The Agents That Work Are the Boring Ones
The industry is fixated on model capability, yet the true bottleneck to automation is the unglamorous engineering that surrounds the model.
The conversation about AI agents has lately been fixated on the model. Which one’s smarter, whose context window is longer, and who shaved another cent off a million tokens? It’s the wrong fixation. The agents quietly earning their keep inside real businesses aren’t running better models than the ones that failed; they’re running the same models, wrapped in three disciplines that have nothing to do with intelligence and everything to do with restraint.
Most teams skip the restraint and go straight for ambition. They build a “support agent,” a single program meant to answer anything a customer might ask, and then they’re surprised when it confidently invents a refund policy that doesn’t exist. The failure looks like a model problem. It isn’t. A smarter model would invent the policy more fluently. What’s missing is the work around the model, and that work follows a pattern.
Scope to a job small enough to grade
Ambition is the first thing to cut. The teams that win don’t build an agent that “handles customer support.” They build one agent that resets passwords, a different one that tracks a late shipment, and a third that processes a return. Each owns a single workflow with a finish line you can see.
The reason this works isn’t tidiness. It’s that a narrow job comes with a success metric attached. “Did the customer get back into their account?” has an answer. “Was the customer well supported?” doesn’t, not in any form you can measure on Tuesday and improve by Friday. When a logistics startup swapped its catch-all chat agent for a set of single-purpose ones, the resolution rate on order-status questions climbed sharply because the agent finally had one question to get right instead of a thousand it might get wrong.
Here’s the part teams resist: a narrow agent looks less impressive in the demo and performs better in production. The broad agent dazzles a boardroom and collapses under a real queue. You’re not choosing between an ambitious agent and a modest one. You’re choosing between an agent that works and one that demos.

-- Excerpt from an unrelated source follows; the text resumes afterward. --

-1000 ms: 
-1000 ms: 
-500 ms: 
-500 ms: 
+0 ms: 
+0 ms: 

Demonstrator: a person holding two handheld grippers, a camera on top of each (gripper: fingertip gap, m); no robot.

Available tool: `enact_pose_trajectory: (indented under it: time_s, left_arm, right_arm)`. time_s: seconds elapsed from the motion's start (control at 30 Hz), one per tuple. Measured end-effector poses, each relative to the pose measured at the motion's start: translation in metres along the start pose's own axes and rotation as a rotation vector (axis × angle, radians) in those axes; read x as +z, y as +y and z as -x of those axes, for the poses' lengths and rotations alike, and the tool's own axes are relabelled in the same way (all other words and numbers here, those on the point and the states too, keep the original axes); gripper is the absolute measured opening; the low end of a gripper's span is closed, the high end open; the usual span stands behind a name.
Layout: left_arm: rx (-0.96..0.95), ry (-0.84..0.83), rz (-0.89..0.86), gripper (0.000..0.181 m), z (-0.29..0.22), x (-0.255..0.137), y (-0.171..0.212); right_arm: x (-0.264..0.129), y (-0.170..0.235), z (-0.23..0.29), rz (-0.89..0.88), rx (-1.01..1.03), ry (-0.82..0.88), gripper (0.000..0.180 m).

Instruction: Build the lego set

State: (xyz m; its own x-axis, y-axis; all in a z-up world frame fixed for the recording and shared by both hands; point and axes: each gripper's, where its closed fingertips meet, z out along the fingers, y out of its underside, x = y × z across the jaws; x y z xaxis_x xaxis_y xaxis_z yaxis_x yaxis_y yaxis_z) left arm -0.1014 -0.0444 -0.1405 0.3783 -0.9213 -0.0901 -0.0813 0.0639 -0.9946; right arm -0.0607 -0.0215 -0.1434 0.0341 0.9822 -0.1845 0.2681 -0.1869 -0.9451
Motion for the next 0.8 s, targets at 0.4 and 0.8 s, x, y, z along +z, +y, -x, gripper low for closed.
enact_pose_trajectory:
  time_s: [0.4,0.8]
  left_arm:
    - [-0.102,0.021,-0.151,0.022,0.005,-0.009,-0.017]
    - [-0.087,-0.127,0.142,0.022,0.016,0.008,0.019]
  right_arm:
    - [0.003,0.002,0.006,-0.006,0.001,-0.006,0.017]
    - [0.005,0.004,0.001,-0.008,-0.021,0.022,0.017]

Put a gate between the decision and the consequence
The second discipline is a wall. Anywhere an agent can do something irreversible (spend money, send a message a customer will read, change a record other systems trust) there has to be a check between the agent’s decision and the world feeling it.
Picture a billing agent authorized to issue refunds. The naive version refunds whatever it decides to refund. The disciplined version refunds on its own only when its confidence clears a threshold and routes everything below that line to a person. This isn’t a hedge against weak models. It’s the same structure any company already trusts with its people. A junior clerk can approve a small credit on their own authority; a large one goes to a manager. Nobody calls that a failure of the clerk. They call it a control.
Agents need the same controls, written in code instead of org charts. A workable rule: no action that touches the outside world ships without either a programmatic check or a structured output the system can validate before acting. The agent can be as creative as it likes inside the gate. Past the gate, it has to show its work in a form a machine can verify.
Teams that skip this learn the cost in public. An agent talked into selling a product for a dollar, a chatbot that promises a discount the company never offered: these aren’t really hallucinations. They’re missing walls. The model did what models do. The system let it reach the world unchecked.
Treat the agent as alive, not finished
The third discipline is the one almost everyone gets wrong because it contradicts how we think about software. We ship software and move on. The build ends, the artifact is done, and maintenance is a tax we resent. An agent doesn’t behave like that, and treating it like a finished artifact is how a working agent slowly stops working.
Consider what happens around a competent agent over six months. The product ships new features. The pricing changes. A policy gets rewritten. The agent, frozen at the moment it launched, keeps answering with last quarter’s truth and answering it confidently. Nobody touched it, so nobody expects it to be wrong. That’s what makes the failure dangerous: it stays invisible until a customer hits it.
The teams that keep agents healthy run them like a service that learns. Every real failure in production becomes a test case. You collect the questions the agent botched, turn them into an eval harness, and run that harness against every change to the prompt or the model. Before you push a new instruction, you already know whether it fixes the thing you wanted without quietly breaking nine things you’d forgotten about. It’s test-driven development pointed at behavior instead of functions. An insurer running this loop on its claims-intake agent caught a regression that would have rejected a whole category of valid claims before a single customer saw it.
This is the discipline that compounds. Scope and gates make an agent safe on day one. The eval loop is what keeps it safe on day two hundred, while the product underneath it keeps moving.
What this asks of you
None of this is exotic. Scope the work small enough to grade. Gate the actions that reach the world. Keep the thing alive with tests fed by its own failures. The reason most agents don’t do these things isn’t that the techniques are hard; it’s that they’re unglamorous, and the shine of a smart model is easy to mistake for progress.
The companies pulling real value out of agents worked out something the demos hide: the intelligence was never the scarce part. The discipline was. Build the boring agent, and you’ll have the one that’s still running next year.